As the third-party cookie crumbled, Les Carter was feeling fairly comfortable. The CTO of advanced TV advertising company Cadent did not need to worry about the online ad identifier’s demise disrupting his business. There are no cookies in the connected TV advertising market, which instead relies on IP addresses as the most common means of targeting, managing and measuring ads running on CTV devices and smart TVs to connect those campaigns to the rest of the digital ad ecosystem.
“I texted somebody saying we’re safe because we have IP address and IP address is going to be fine — unless somebody was to do something totally crazy like go and obfuscate everybody’s IP addresses,” said Carter.
Within a week of that text message being sent, Google — the same company almost single-handedly prying away the third-party cookie — announced on Jan. 25 a proposal called Gnatcatcher to disguise people’s IP addresses to prevent companies from using the internet’s version of a phone number as a means of tracking people. “If this catches on, then even IP address is potentially going to be something that is not necessarily a guarantee anymore,” said Carter.
The elimination of the IP address as an identifier for CTV advertising could have a significant impact on a growing slice of the ad market. While it’s unclear how many CTV ad dollars are spent in connection with IP addresses, the IP address has been “the most common identifier for CTV advertising today,” according to Verizon Media chief business officer Iván Markman, and “the core of what is used for programmatic targeting” for CTV ad campaigns, said one agency executive. According to eMarketer, advertisers in the U.S. are expected to spend $2.37 billion on programmatically purchased CTV ads in 2021, more than double the estimated amount spent in 2020.

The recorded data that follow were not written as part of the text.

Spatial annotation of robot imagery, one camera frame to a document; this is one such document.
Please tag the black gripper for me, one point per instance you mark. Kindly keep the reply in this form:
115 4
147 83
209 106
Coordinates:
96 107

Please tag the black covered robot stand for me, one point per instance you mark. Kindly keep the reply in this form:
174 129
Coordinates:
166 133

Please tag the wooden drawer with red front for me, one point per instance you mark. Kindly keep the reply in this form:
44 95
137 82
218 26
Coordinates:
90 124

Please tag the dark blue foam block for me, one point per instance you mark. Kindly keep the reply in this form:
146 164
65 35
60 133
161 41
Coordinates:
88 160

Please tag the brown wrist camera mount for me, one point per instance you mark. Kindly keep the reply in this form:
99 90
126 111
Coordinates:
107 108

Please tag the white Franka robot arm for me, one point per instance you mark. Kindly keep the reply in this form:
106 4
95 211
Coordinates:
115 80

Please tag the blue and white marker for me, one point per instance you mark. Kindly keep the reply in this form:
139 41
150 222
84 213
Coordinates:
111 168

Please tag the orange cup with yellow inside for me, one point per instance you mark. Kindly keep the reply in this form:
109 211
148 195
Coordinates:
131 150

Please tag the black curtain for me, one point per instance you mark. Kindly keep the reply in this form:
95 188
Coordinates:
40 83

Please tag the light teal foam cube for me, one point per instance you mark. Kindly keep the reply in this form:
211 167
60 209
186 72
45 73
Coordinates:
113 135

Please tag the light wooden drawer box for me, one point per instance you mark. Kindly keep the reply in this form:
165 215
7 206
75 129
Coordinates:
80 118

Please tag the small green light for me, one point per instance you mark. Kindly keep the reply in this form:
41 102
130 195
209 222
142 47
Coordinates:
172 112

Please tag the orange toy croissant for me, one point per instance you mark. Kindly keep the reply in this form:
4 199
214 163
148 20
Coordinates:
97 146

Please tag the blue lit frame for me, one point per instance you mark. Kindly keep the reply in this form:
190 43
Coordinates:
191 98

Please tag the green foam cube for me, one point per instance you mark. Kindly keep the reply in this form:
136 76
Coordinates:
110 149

However, that growth is somewhat contingent on the IP address’s preservation as an identifier. Between Google’s Gnatcatcher proposal and a groundswell of privacy legislation like the California Consumer Privacy Act, which considers the IP address to be personally identifiable information, the long-term availability of the IP address for advertising purposes is in doubt. “There’s near consensus that it’s going to go away. Some people think it’s going away in two years, some in five years. But everyone has some confidence that it’s going away,” said Jesse Math, vp of client strategy, planning and platforms and OTT lead at performance marketing agency Tinuiti.
The expected elimination of CTV’s predominant identifier has companies working to wean themselves away from the IP address. While the IP address remains the “dominant signal” in its device graph, Cadent also uses an extended version of people’s ZIP codes to connect household devices, Carter said. Meanwhile, Comscore sought to avoid the situation altogether when it opted not use the IP address for its CTV audience targeting product, which it introduced in January 2019. “When we made the decision, at that point, most of the industry was IP address-based as the CTV identifier, whereas we went the route of [advertising-specific identifiers provided by CTV platforms] and device IDs,” said Rachel Gantz, gm of activation solutions at Comscore.
As Gantz implied, alternatives to the IP address exist. As with the web, the CTV ecosystem’s alternate identifiers are primarily the advertising-specific IDs provided by CTV and smart TV platforms, as well as first-party data like email addresses that streaming services collect from registered users. But the device makers’ identifiers are limited to their respective devices and do not provide a singular means of connecting multiple devices for cross-device tracking, and connecting the individual streamers’ footprints to the broader digital ad ecosystem would require a means of bridging those first-party fiefdoms.
The alternate identifiers being pushed to fill the third-party cookie’s void, like Unified ID 2.0 and LiveRamp’s IdentityLink, would seem best suited to cover the IP address’s eventual absence. They are being designed to do that, but to do so successfully will require widespread adoption among ad buyers and sellers as well as CTV platforms and ad tech intermediaries. And that may be hard to come by.
“CTV providers are already fairly reluctant to pass stable identifiers to buyers. So even though there’s a lot of logins, I don’t think UID 2.0 is going to be super popular in CTV because publishers are very reticent to share login information across the buy side,” said Tom Kershaw, CTO of ad tech firm Magnite, who believes that publishers’ first-party data will be the core of CTV advertising. However, that leaves open the question of how to connect that data.
“The industry has to move to some type of unified ID across publishers, but that does not exist today,” Tierney Wilson, svp of client strategy and consulting at media agency January Digital.